#### Work instruction
Please give again, word for word, the line that contains "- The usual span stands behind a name" and every line after it to the end of the data, with no other lines.

#### Available records
--- START ---
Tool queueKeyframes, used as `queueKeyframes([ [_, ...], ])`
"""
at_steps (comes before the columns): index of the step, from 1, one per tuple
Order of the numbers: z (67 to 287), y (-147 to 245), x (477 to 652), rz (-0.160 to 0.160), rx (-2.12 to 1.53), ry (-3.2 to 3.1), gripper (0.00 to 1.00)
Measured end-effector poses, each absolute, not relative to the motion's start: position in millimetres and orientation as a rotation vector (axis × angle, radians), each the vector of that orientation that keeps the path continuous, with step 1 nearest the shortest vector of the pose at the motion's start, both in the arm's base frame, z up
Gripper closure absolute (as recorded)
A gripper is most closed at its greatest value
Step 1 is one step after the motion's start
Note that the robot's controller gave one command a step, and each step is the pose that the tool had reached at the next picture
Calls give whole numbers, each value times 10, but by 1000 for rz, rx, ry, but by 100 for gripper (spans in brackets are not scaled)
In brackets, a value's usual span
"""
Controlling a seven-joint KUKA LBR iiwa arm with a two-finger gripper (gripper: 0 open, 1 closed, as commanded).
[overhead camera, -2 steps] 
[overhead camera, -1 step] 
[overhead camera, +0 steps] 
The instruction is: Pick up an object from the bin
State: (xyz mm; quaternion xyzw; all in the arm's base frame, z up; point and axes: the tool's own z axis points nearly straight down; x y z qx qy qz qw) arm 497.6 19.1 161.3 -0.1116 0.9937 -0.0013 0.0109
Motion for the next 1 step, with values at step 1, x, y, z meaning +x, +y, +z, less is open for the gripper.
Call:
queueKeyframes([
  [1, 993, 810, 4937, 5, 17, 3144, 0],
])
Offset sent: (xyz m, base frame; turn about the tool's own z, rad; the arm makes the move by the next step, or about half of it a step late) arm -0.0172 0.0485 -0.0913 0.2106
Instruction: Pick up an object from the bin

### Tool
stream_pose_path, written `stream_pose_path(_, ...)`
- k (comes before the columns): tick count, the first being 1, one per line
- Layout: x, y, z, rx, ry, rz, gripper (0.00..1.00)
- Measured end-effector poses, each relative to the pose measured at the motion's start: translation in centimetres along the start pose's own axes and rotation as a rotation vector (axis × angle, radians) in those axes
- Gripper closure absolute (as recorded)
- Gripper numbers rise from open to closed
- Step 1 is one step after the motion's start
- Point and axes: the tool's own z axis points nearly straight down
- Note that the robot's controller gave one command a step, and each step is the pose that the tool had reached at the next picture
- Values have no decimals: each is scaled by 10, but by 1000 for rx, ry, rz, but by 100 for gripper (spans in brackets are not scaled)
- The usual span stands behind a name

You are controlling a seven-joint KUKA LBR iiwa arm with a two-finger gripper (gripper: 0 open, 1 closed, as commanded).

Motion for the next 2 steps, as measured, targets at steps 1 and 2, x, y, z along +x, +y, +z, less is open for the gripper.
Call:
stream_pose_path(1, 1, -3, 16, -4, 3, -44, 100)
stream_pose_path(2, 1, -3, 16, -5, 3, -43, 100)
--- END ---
#### Result
- The usual span stands behind a name

You are controlling a seven-joint KUKA LBR iiwa arm with a two-finger gripper (gripper: 0 open, 1 closed, as commanded).

Motion for the next 2 steps, as measured, targets at steps 1 and 2, x, y, z along +x, +y, +z, less is open for the gripper.
Call:
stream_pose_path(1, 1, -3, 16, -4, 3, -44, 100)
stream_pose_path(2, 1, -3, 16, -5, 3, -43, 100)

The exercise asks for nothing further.